Understanding Responses of Summer Continental Daily Temperature Variance to Perturbations in the Land Surface Evaporative Resistance

Understanding the roles of land surface conditions and atmospheric circulation on continental daily temperature variance is key to improving predictions of temperature extremes. Evaporative resistance (r_s, hereafter), a function of the land cover type, reflects the ease with which water can be evaporated or transpired and is a strong control on land–atmosphere interactions. This study explores the effects of r_s perturbations on summer daily temperature variance using the Simple Land Interface Model (SLIM) by mimicking, for r_s only, a global land cover conversion from forest to crop/grassland. Decreasing r_s causes a global cooling. The cooling is larger in wetter areas and weaker in drier areas, and primarily results from perturbations in shortwave radiation (SW) and latent heat flux (LH). Decreasing r_s enhances cloud cover due to greater land surface evaporation and thus reduces incoming SW over most land areas.

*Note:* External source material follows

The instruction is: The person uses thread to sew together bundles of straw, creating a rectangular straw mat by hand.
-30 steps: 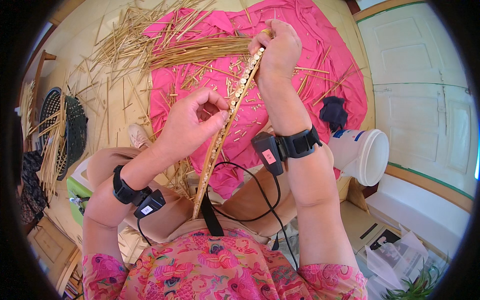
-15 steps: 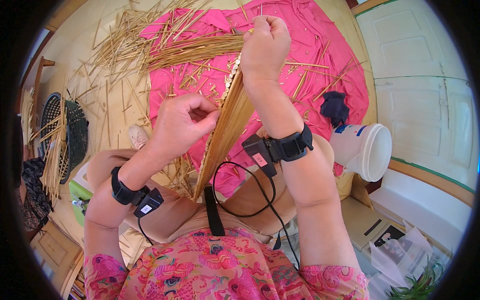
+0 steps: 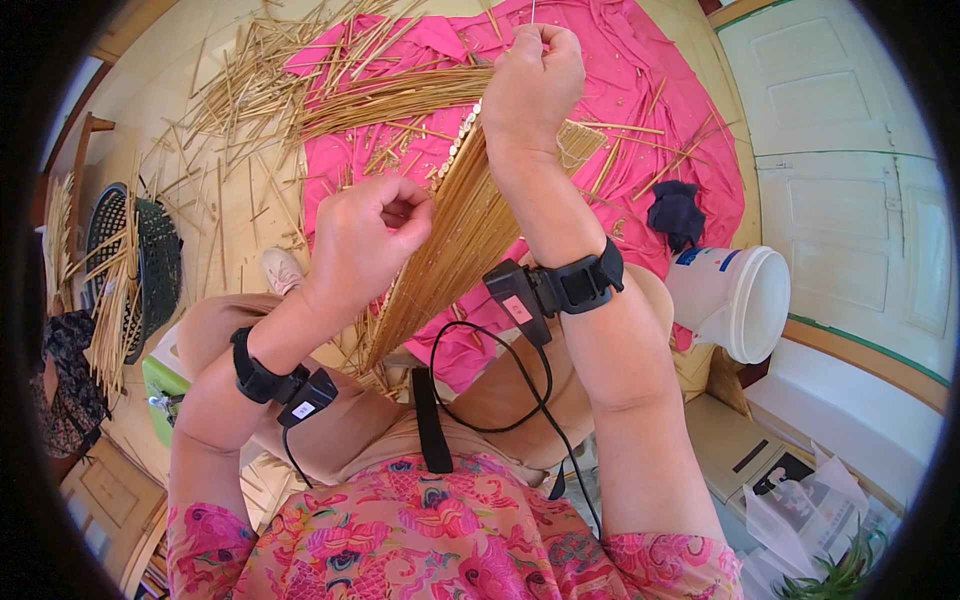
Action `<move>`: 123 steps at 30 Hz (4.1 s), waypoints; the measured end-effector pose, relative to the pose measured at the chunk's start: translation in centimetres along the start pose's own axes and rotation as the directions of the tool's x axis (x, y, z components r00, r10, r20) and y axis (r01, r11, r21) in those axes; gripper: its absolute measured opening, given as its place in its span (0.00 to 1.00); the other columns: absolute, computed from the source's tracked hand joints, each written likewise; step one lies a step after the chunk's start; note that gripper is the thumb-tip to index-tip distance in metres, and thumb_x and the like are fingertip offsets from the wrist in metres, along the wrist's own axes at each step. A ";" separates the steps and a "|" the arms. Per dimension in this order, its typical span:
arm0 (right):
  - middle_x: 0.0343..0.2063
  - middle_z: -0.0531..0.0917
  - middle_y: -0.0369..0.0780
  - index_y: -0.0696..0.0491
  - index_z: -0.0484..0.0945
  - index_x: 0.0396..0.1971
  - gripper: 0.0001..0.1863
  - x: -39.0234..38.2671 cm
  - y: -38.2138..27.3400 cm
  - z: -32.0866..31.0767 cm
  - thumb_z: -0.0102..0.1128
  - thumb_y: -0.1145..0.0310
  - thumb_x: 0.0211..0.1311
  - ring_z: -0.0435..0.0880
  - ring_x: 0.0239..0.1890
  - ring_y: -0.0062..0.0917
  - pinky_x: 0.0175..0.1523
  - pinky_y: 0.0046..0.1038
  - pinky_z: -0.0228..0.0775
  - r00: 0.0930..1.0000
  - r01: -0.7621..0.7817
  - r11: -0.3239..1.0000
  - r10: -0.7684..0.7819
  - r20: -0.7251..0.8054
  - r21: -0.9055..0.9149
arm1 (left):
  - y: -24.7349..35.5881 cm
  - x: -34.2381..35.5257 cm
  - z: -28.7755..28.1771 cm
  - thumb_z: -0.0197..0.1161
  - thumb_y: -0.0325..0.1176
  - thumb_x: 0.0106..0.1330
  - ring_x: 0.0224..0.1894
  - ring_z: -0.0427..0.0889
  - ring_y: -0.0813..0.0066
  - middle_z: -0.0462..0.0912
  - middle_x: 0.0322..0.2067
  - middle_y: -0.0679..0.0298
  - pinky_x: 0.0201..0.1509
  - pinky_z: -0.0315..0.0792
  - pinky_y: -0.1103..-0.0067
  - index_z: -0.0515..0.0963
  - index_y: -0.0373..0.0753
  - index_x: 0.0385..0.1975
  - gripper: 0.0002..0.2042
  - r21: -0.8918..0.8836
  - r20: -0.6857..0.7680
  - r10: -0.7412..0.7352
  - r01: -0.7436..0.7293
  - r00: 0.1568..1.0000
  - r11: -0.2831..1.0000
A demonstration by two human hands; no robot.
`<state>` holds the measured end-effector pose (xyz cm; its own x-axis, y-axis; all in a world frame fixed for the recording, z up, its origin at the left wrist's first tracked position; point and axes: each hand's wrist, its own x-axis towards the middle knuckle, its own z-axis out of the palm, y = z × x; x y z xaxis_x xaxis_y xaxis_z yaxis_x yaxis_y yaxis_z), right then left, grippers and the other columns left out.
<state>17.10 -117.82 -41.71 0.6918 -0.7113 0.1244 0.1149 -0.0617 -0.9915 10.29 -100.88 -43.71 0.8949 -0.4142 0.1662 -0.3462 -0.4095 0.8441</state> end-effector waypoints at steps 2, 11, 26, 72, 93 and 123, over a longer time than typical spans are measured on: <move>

When r_s decreases, wetter areas experience strong evaporative cooling, while drier areas become more moisture-limited and thus experience less cooling. Thermal advection further shapes the temperature response by damping the combined impacts of SW and LH. Temperature variance increases in drier areas and decreases in wetter areas as r_s decreases. The temperature variance changes can be largely explained from changes in the combined variance of SW and LH, including an important contribution of changes in the covariance of SW and LH. In contrast, the effects of changes in thermal advection variance mainly affect the Northern Hemisphere midlatitudes.